Provided records below:
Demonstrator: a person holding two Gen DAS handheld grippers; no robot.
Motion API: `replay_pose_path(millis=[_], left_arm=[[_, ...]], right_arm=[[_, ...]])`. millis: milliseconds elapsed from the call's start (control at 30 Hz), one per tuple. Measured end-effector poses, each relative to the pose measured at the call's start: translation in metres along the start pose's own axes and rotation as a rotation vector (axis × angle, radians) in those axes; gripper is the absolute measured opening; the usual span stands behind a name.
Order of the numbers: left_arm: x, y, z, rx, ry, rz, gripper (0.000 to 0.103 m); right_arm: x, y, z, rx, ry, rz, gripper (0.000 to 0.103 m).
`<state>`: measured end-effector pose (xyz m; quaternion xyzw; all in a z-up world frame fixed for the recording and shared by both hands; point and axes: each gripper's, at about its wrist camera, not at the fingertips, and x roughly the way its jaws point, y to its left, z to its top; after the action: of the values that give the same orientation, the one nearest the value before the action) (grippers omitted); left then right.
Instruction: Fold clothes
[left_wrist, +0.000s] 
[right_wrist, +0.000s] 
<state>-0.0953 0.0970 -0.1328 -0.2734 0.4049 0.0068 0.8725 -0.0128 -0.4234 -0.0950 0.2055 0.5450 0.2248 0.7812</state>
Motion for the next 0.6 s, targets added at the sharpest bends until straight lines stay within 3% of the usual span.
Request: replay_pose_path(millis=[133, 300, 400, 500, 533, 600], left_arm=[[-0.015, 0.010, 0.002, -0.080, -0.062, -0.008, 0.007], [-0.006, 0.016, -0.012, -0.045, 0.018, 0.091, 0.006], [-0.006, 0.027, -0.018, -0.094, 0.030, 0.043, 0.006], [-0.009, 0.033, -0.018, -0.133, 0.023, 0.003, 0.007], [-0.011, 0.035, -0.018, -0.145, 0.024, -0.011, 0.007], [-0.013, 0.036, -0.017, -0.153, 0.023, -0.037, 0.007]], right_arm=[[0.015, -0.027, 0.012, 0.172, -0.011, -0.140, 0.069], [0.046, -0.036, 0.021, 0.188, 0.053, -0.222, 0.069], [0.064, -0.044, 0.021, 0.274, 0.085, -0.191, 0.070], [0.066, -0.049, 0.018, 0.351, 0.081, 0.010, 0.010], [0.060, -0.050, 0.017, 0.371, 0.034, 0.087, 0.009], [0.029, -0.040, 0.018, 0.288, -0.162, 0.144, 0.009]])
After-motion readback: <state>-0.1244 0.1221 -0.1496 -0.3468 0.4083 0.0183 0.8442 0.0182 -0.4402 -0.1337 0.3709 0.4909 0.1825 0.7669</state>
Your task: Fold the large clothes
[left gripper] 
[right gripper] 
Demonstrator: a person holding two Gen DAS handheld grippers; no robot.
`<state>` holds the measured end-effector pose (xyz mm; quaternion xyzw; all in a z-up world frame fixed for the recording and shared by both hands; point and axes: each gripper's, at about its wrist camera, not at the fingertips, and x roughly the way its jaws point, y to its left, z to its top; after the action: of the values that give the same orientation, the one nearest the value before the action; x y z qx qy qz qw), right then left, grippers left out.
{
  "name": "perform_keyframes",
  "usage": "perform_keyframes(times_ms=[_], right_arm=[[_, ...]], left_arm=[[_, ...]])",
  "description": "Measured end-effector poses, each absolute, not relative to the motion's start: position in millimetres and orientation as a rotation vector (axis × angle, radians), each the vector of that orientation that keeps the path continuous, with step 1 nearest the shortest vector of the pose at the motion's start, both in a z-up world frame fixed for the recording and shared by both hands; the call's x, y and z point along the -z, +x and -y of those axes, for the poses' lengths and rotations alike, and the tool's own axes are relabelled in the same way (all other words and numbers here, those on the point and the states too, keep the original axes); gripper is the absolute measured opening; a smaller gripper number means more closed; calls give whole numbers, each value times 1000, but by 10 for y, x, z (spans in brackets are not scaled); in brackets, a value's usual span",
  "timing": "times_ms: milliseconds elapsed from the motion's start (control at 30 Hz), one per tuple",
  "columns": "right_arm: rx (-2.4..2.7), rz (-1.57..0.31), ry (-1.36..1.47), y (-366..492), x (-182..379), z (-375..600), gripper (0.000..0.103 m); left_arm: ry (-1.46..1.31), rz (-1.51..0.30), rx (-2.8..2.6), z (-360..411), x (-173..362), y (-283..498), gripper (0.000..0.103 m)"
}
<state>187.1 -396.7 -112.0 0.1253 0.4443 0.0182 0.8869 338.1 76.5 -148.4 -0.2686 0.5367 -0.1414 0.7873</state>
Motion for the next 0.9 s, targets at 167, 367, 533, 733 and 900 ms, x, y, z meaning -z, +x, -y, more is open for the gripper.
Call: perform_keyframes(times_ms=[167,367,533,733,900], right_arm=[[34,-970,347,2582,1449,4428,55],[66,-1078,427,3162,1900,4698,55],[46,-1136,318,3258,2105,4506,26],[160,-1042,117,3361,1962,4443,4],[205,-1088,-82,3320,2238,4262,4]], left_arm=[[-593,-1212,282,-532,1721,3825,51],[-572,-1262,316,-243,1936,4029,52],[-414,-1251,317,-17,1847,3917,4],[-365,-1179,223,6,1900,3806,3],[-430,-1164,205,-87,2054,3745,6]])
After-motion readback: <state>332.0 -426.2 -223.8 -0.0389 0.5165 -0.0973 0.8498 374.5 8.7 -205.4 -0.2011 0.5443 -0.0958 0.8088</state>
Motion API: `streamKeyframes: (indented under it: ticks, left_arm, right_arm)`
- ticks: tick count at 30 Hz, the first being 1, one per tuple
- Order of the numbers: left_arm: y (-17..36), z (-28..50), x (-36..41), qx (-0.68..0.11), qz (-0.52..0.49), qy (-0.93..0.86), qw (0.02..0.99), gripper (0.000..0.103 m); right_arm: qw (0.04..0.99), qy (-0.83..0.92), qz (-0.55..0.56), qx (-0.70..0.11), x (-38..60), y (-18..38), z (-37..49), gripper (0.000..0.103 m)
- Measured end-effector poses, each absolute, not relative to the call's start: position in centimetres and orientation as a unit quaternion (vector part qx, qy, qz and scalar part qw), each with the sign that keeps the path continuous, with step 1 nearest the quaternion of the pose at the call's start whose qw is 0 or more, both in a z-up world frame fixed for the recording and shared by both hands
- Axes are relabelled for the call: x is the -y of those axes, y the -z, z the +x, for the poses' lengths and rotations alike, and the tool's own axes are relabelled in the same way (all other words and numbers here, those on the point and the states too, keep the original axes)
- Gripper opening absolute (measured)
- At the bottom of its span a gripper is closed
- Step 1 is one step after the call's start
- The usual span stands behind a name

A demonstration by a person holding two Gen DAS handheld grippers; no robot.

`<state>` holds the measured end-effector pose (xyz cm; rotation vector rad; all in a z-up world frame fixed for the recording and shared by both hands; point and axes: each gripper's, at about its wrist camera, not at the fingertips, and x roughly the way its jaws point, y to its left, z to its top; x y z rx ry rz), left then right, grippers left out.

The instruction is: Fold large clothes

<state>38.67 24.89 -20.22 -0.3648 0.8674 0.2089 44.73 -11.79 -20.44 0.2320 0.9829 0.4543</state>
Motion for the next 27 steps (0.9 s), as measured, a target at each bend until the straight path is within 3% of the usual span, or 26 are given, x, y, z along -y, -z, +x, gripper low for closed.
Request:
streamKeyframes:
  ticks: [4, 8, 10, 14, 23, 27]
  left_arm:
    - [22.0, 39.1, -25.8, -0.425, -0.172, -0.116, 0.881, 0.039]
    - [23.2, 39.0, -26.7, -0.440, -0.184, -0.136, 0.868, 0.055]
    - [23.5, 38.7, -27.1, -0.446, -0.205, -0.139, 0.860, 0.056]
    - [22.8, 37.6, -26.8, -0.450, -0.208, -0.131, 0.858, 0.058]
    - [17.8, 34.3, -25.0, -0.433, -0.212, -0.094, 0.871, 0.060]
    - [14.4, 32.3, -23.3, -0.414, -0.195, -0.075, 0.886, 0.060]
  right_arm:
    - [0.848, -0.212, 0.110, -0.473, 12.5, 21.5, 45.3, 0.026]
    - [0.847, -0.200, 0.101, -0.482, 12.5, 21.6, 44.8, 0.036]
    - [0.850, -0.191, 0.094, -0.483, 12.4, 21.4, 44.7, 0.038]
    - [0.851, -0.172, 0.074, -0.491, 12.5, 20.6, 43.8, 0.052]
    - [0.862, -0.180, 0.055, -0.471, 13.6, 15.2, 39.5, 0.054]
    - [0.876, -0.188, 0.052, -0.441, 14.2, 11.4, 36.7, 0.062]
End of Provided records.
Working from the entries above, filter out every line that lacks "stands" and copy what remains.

Motion API: `replay_pose_path(millis=[_], left_arm=[[_, ...]], right_arm=[[_, ...]])`. millis: milliseconds elapsed from the call's start (control at 30 Hz), one per tuple. Measured end-effector poses, each relative to the pose measured at the call's start: translation in metres along the start pose's own axes and rotation as a rotation vector (axis × angle, radians) in those axes; gripper is the absolute measured opening; the usual span stands behind a name.
- The usual span stands behind a name

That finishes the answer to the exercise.